# Computer support



## eaglefalk (Apr 7, 2008)

I want to know if these use them together. 

MSI P35 Neo-F 
Corsair TWIN2X 6400 DDR2, 2048MB CL5 1.9V or Crucial DDR2 BallistiX PC6400 2048MB CL4 ,Kit w/two BallistiX 1024MB's, E.P.P 2.2V 
Intel Core 2 Duo E6850 3.0GHz
Hitachi Deskstar 7K1000 750GB
HIS Radeon HD 3650 512MB GDDR3
Corsair Powersupply 750W Black

Without any problems:4-dontkno


----------



## eaglefalk (Apr 7, 2008)

I mean use these together


----------



## Kalim (Nov 24, 2006)

It looks fine.. apart from the motherboard.

I'd use another one, P35, but better quality. :wink:

Also, I don't quite understand what you mean by this bolded bit:

"_Corsair TWIN2X 6400 DDR2, 2048MB CL5 1.9V or Crucial DDR2 BallistiX PC6400 2048MB CL4 ,Kit *w/two BallistiX 1024MB's, E.P.P 2.2V *_"

Are you saying you want to run 4x1GB sticks where 2x are Corsair and 2x are Crucial?

If so, I really don't recommend that; you could be in for some major incompatibility problems as they have very different specifications.


----------



## eaglefalk (Apr 7, 2008)

i mean one of them.
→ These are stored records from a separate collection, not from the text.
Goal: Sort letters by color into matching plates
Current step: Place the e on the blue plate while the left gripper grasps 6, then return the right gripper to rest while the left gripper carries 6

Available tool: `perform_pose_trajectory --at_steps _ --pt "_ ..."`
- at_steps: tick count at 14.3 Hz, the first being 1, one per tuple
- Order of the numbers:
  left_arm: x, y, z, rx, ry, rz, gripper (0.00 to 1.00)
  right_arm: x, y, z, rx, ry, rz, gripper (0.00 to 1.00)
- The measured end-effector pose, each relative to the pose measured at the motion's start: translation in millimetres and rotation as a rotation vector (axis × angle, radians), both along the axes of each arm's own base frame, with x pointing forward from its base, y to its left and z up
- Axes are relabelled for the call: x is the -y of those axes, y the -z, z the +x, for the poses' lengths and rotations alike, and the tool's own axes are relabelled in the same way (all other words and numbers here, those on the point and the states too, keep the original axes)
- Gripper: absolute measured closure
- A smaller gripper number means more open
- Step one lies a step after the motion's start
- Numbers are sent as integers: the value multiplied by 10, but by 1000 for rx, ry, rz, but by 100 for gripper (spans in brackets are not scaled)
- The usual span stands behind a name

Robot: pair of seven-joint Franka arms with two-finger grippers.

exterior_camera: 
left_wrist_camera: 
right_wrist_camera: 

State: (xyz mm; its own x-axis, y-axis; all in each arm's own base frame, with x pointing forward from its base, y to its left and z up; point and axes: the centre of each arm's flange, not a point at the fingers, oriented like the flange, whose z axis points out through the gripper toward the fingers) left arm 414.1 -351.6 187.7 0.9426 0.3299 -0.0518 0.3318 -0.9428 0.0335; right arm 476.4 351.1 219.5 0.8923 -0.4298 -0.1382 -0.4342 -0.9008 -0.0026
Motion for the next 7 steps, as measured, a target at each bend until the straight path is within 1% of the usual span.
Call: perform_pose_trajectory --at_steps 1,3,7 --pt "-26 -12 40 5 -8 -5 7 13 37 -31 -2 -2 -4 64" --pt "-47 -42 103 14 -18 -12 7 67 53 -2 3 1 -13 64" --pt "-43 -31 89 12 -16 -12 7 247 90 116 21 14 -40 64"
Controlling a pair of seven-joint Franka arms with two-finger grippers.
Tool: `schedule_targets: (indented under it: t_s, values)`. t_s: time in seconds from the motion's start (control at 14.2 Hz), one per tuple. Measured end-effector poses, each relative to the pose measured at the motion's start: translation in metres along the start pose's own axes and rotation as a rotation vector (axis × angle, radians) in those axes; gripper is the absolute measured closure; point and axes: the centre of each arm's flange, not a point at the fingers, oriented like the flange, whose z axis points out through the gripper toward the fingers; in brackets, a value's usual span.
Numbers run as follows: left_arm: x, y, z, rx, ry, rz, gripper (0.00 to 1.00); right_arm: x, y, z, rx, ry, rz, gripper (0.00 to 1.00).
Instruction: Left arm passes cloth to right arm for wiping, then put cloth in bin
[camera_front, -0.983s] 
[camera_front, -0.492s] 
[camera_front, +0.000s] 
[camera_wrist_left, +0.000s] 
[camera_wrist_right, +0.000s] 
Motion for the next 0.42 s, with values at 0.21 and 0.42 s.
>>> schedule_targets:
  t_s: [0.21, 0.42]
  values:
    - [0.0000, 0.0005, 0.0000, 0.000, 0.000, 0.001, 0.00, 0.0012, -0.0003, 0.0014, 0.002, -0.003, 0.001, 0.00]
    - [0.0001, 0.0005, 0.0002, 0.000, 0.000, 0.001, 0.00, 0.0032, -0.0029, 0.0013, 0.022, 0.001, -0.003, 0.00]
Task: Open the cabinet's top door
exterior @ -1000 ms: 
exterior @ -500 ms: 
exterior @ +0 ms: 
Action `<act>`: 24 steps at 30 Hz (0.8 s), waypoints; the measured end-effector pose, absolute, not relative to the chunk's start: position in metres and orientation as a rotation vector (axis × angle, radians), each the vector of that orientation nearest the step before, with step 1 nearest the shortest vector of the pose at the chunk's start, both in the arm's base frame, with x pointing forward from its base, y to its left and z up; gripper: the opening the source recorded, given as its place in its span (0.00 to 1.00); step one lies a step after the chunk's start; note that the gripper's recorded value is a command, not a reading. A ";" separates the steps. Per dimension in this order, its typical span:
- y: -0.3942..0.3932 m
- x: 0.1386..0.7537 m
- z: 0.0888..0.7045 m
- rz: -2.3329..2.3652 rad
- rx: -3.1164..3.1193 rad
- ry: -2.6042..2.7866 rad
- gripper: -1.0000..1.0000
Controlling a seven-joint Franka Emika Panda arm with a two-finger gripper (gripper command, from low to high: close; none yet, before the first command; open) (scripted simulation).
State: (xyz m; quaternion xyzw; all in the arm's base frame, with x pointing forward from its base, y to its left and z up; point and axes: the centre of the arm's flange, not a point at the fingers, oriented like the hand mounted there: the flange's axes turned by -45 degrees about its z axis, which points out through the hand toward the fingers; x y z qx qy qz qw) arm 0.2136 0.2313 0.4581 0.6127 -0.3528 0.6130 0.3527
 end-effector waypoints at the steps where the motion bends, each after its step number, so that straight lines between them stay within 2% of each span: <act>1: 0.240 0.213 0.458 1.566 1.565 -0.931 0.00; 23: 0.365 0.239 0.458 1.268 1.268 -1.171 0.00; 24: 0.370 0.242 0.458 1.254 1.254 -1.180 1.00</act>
What msi board do you recomend me to use with the parts. do you know anything about the MSI P45 Platinum.


----------



## eaglefalk (Apr 7, 2008)

or MSI P45 NEO-F.


----------



## Kalim (Nov 24, 2006)

OK. Both RAM are good.

Stick with P35 without a doubt. It's a proven ace. P45... not showing good signs. :4-thatsba

Does the board *have to be* MSI?

Try Gigabyte P35 DS3R or P35 DS4 - excellent motherboards! 
DS4 is better than DS3R...

OR

Abit IP35 Pro

With these 3 boards, you just can't go wrong :sayyes:


----------



## eaglefalk (Apr 7, 2008)

ok then i should try the Gigabyte P35 DS4 or DS3


----------



## eaglefalk (Apr 7, 2008)

which board should i go for. Gigabyte GA-EP35-DS4, P35, S-775, ATX, Silent Pipe, DES, 2xPCI-Ex16.
Gigabyte GA-EX38-DS4, X38, Socket-775, ATX, GbLAN, DDR2, 2xPCI-Ex(2.0)x16. 
Can i use DDR2 and GDDR video cards on the Gigabyte GA-EP35-DS4.


----------



## eaglefalk (Apr 7, 2008)

I found many boards from Gigabyte. But which is the best to overclock and gaming. 
Gigabyte GA-X48-DS5, X48, Socket-775, ATX, Silent Pipe, DDR2, 2xPCI-Ex(2.0)x16.
Gigabyte GA-X48-DQ6, X48, Socket-775, ATX, Silent Pipe, DDR2, 2xPCI-Ex(2.0)x16.
Gigabyte GA-X48-DS4, X48, Socket-775, ATX, Silent Pipe, DDR2, 2xPCI-Ex(2.0)x16.
Gigabyte GA-EP35-DS4, P35, S-775, ATX, Silent Pipe, DES, 2xPCI-Ex16. Is it PCI-E 2.0 or not


----------



## Kalim (Nov 24, 2006)

Hold on.

You're gaming?
Which games do you play?
HD 3650 is not exactly any good with most modern games. :sayno:

Also, which country do you reside in?
It's helpful because prices differ from one nation to another and recommendations are obviously going to be based on pricing.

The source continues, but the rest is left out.